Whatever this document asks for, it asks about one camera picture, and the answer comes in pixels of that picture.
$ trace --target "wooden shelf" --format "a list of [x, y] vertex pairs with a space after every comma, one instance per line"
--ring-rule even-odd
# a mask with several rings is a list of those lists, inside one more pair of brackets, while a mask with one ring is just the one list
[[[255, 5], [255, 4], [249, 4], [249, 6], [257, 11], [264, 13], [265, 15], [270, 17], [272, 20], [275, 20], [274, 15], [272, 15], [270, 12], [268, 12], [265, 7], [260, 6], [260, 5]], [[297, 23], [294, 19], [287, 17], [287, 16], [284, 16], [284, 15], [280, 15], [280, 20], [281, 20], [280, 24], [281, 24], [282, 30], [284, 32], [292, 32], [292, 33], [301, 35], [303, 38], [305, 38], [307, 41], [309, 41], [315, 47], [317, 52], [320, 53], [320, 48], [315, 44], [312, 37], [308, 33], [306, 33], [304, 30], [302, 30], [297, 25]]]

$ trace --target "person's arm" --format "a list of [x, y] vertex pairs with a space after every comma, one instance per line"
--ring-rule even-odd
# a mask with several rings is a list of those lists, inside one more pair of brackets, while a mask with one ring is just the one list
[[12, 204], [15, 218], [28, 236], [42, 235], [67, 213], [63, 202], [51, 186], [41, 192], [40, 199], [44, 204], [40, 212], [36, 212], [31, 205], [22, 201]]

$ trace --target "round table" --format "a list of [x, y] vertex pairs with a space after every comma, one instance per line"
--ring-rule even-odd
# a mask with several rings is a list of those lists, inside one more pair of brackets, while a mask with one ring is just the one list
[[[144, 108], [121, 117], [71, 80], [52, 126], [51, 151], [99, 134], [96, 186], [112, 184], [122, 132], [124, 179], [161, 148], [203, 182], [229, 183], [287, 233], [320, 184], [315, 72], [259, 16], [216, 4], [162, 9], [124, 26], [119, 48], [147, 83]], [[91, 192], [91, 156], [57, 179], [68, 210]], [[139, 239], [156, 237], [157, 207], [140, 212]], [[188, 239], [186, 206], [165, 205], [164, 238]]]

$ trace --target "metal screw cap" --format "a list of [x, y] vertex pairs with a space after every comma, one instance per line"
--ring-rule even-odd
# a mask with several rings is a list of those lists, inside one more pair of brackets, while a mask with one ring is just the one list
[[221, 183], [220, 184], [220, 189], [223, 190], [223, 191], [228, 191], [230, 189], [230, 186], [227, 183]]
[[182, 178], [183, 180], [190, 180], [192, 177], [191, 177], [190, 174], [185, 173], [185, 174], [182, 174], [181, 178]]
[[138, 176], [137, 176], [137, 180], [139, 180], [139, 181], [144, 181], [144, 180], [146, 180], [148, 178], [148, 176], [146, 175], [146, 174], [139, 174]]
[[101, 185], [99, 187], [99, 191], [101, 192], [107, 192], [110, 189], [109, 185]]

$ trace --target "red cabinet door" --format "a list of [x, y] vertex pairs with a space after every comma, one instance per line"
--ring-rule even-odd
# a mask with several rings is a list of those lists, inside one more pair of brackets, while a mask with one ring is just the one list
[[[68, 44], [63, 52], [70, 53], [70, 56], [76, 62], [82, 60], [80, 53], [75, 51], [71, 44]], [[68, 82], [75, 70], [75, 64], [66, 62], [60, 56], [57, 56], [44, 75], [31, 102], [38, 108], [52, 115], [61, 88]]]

-*-

» DIRECTIONS FOR THIS TASK
Reproduce all the records shown above, unchanged.

» EXERCISE RESULT
Whatever this document asks for, it asks about one camera picture, and the answer comes in pixels of that picture.
$ trace --target "wooden shelf" --format "a list of [x, y] vertex pairs with a space after every comma, one instance per line"
--ring-rule even-odd
# a mask with several rings is a list of those lists, inside one more pair of brackets, while a mask with one ring is just the one list
[[[255, 5], [255, 4], [249, 4], [249, 6], [257, 11], [264, 13], [265, 15], [270, 17], [272, 20], [275, 20], [274, 15], [272, 15], [270, 12], [268, 12], [265, 7], [260, 6], [260, 5]], [[297, 23], [294, 19], [287, 17], [287, 16], [284, 16], [284, 15], [280, 15], [280, 20], [281, 20], [280, 24], [281, 24], [282, 30], [284, 32], [292, 32], [292, 33], [301, 35], [303, 38], [305, 38], [307, 41], [309, 41], [315, 47], [317, 52], [320, 53], [320, 48], [315, 44], [312, 37], [308, 33], [306, 33], [304, 30], [302, 30], [297, 25]]]

$ trace --target "person's arm" --format "a list of [x, y] vertex pairs with a space after every comma, one instance per line"
--ring-rule even-odd
# a mask with several rings is a list of those lists, inside one more pair of brackets, while a mask with one ring is just the one list
[[12, 204], [15, 218], [28, 236], [42, 235], [67, 213], [63, 202], [51, 186], [41, 192], [40, 199], [44, 204], [40, 212], [36, 212], [31, 205], [22, 201]]

$ trace --target "round table" --format "a list of [x, y] vertex pairs with a space after every comma, one instance per line"
--ring-rule even-odd
# a mask with several rings is a list of those lists, inside one more pair of brackets, while a mask with one ring is just the one list
[[[144, 108], [121, 117], [71, 80], [52, 126], [51, 151], [99, 134], [96, 186], [112, 184], [122, 132], [124, 179], [161, 148], [203, 182], [229, 183], [287, 233], [320, 184], [315, 72], [259, 16], [216, 4], [162, 9], [124, 26], [119, 48], [147, 83]], [[91, 192], [91, 156], [57, 179], [68, 210]], [[139, 239], [156, 237], [157, 207], [140, 212]], [[188, 239], [186, 206], [165, 205], [164, 238]]]

$ trace --target "metal screw cap" --format "a list of [x, y] vertex pairs with a space after every comma, one instance per line"
--ring-rule even-odd
# a mask with several rings is a list of those lists, inside one more pair of brackets, while a mask with one ring is just the one list
[[221, 183], [220, 184], [220, 189], [223, 190], [223, 191], [228, 191], [230, 189], [230, 186], [227, 183]]
[[182, 178], [183, 180], [190, 180], [192, 177], [191, 177], [190, 174], [185, 173], [185, 174], [182, 174], [181, 178]]
[[138, 176], [137, 176], [137, 180], [139, 180], [139, 181], [144, 181], [144, 180], [146, 180], [148, 178], [148, 176], [146, 175], [146, 174], [139, 174]]
[[101, 185], [99, 187], [99, 191], [101, 192], [107, 192], [110, 189], [109, 185]]

$ trace --target "red cabinet door" --format "a list of [x, y] vertex pairs with a space after every comma, one instance per line"
--ring-rule even-odd
# a mask with several rings is a list of those lists, inside one more pair of brackets, while a mask with one ring is just the one list
[[[68, 44], [63, 52], [70, 53], [70, 56], [76, 62], [82, 60], [80, 53], [75, 51], [71, 44]], [[68, 82], [75, 70], [75, 64], [66, 62], [60, 56], [57, 56], [44, 75], [31, 102], [38, 108], [52, 115], [61, 88]]]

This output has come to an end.